Welcome to the new Miller and Moulton website.

 Hopefully this becomes a place where you can download what you’ve missed on the show, vote on our daily poll question and agree/disagree on our written views in this space. 


I was a columnist at two newspapers for over ten years and while I had hoped my writing days were behind me, I’m told original content is marketing gold.  Therefore here goes,…

      I feel as if college sports is making the same mistake all over again.  The minute the NCAA lost the O’Bannon case in 2014, everyone who did not have their head in the sand knew that college athletes were going to get paid down the road. 

Well now here we are down the road and we have the wild, wild, west.  The NCAA trying to install their version of a salary cap (20-22 million a year per school for all their athletes) and the athletes continuing to file civil cases and winning, asserting their rights to unlimited amounts of money.  Since the NCAA has not won a major court case in the last 15 years, why and how do they think that this artificial constraint will take hold?


      The solution is simple but no one associated with running college athletics wants it.  Make the athletes employees!
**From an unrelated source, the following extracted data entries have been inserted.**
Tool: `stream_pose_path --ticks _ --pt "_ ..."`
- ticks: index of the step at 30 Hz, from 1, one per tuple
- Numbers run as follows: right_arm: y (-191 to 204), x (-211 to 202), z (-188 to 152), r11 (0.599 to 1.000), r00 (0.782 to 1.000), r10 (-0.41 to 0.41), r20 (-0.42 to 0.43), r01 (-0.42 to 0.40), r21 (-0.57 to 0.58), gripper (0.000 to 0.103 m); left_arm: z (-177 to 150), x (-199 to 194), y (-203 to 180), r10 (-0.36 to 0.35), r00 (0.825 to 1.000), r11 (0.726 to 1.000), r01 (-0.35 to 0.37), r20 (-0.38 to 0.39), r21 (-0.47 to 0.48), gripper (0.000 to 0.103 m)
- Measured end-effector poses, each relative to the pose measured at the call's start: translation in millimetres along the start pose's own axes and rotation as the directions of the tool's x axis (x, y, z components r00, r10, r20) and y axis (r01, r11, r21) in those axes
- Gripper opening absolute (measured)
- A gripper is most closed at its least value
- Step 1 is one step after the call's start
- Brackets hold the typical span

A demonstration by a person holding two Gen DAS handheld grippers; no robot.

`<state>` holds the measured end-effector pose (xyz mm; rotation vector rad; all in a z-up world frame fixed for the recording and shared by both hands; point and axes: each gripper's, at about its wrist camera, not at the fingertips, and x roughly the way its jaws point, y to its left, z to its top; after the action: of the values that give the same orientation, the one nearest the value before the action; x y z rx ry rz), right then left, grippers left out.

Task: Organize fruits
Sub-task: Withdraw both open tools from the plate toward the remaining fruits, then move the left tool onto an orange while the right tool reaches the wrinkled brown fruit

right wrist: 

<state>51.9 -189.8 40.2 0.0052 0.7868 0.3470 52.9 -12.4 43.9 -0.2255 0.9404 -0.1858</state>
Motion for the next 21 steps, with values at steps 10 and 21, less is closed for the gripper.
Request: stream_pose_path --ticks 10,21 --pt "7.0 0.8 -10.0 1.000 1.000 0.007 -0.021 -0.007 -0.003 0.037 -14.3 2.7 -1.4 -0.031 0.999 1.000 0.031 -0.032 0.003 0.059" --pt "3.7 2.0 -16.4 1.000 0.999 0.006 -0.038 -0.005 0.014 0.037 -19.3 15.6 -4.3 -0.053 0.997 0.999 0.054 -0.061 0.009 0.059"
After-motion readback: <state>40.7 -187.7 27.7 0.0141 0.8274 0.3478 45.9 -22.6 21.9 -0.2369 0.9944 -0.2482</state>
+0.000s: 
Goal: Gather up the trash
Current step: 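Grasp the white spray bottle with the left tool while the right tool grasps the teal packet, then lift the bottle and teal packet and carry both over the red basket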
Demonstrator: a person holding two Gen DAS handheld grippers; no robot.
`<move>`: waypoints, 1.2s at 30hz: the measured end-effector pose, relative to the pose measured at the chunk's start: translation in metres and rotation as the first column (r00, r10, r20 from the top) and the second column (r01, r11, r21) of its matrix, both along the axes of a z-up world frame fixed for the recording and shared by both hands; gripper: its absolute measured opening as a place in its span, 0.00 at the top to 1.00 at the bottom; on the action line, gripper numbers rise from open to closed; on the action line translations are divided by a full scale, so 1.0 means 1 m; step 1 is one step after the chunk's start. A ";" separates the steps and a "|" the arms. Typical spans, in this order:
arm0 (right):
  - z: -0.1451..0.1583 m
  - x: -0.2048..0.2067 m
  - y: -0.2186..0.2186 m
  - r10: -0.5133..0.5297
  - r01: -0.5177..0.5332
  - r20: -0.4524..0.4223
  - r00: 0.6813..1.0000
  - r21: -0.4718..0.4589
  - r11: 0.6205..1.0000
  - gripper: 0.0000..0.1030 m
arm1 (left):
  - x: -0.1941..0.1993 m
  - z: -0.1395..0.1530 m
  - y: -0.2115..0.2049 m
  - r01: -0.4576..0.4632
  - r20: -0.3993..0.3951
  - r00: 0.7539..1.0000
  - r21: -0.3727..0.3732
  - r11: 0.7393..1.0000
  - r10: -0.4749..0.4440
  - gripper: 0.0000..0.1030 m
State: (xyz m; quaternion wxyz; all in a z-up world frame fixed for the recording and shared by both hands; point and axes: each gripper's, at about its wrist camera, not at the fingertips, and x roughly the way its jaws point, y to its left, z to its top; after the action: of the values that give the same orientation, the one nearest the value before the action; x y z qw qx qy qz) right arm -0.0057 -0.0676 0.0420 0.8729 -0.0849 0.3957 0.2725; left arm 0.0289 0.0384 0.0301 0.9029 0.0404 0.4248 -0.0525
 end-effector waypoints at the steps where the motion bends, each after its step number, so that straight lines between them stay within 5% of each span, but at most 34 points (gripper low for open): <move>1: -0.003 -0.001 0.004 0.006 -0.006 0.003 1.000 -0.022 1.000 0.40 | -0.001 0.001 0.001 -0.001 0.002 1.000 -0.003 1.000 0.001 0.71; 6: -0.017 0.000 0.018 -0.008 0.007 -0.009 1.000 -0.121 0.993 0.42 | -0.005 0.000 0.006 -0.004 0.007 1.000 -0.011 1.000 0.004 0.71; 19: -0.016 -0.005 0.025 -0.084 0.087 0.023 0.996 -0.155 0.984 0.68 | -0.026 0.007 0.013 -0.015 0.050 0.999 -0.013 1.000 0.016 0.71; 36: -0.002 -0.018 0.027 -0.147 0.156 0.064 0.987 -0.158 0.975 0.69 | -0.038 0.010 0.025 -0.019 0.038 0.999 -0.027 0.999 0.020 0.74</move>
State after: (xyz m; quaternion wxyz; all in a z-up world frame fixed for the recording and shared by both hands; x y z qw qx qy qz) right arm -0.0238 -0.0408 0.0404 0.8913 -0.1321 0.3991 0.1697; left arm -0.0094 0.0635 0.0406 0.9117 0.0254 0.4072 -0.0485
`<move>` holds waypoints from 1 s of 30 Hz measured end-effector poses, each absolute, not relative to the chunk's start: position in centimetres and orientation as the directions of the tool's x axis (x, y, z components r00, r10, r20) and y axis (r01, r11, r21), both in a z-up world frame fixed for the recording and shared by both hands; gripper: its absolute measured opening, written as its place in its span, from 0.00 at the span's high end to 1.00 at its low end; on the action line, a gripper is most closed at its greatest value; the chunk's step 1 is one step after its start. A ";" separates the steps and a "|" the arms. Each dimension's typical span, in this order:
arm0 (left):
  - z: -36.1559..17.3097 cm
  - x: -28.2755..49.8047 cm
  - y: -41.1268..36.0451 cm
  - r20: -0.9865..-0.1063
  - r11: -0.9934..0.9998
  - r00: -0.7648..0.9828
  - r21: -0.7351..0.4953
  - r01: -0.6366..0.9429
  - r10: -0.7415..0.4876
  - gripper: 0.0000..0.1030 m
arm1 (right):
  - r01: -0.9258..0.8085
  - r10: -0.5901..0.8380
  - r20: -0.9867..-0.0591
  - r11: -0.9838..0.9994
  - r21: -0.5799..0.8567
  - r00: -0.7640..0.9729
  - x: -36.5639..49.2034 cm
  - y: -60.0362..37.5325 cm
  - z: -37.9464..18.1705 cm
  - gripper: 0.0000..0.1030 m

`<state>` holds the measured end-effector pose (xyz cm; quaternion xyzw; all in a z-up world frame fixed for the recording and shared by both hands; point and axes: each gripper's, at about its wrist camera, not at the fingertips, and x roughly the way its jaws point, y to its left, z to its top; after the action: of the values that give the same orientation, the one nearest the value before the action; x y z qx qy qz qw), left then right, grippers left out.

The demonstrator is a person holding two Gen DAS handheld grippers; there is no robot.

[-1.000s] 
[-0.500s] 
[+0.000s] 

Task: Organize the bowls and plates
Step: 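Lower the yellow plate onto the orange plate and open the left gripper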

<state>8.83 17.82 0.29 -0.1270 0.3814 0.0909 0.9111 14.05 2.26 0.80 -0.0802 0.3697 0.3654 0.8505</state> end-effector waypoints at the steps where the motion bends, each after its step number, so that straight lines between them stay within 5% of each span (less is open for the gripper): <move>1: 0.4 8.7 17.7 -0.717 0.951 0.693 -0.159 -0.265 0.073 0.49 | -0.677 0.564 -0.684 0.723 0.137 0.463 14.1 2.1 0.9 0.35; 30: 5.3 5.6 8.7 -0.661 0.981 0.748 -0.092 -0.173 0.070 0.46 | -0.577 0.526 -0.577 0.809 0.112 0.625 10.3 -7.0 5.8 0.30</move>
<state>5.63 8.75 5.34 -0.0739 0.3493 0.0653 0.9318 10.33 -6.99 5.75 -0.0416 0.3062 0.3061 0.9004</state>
     With the way things are today, athletes can transfer virtually whenever they want.  They can demand whatever the market will pay them and do so in a yearly basis.  The boosters are currently the ones paying the tab which is unlimited with no signs of slowing down.  College athletes have a staggering amount of power.  More-so than any group of professional athletes.  Why?  Because they are not employees. 

     However, once you make them employees what can the schools do?  They can fire them.  They can cut their pay.  They can institute a salary cap.  They can regain the upper hand and keep costs in check.  Yes, that officially makes the college athlete, professionals. 

What do you think those playing revenue generation sports are now?  They are pros with us pretending they are something they are not. 

     If I were running the NCAA, I would change the system effective July 1st 2025.  College athletes who are compensated with more than a full scholarship are now employees.  Everything is now to be negotiated between us and the athletes.  The athletes would be forced to unionize and bargain in good faith.  A cost structure would be set up so that all schools would now what they are today and going forward.  Oh yeah, and the fans/boosters would not be the ones flipping the bill any longer.  The schools would be.  How would they do it?  By using the network TV money they receive. 

     Since major college sports is nothing more than a TV show, it’s only fair that things run this way. 

    The same way they do in professional sports.

     Because that’s what major college athletics is.  The powers that be are in denial and simply too ashamed to admit it.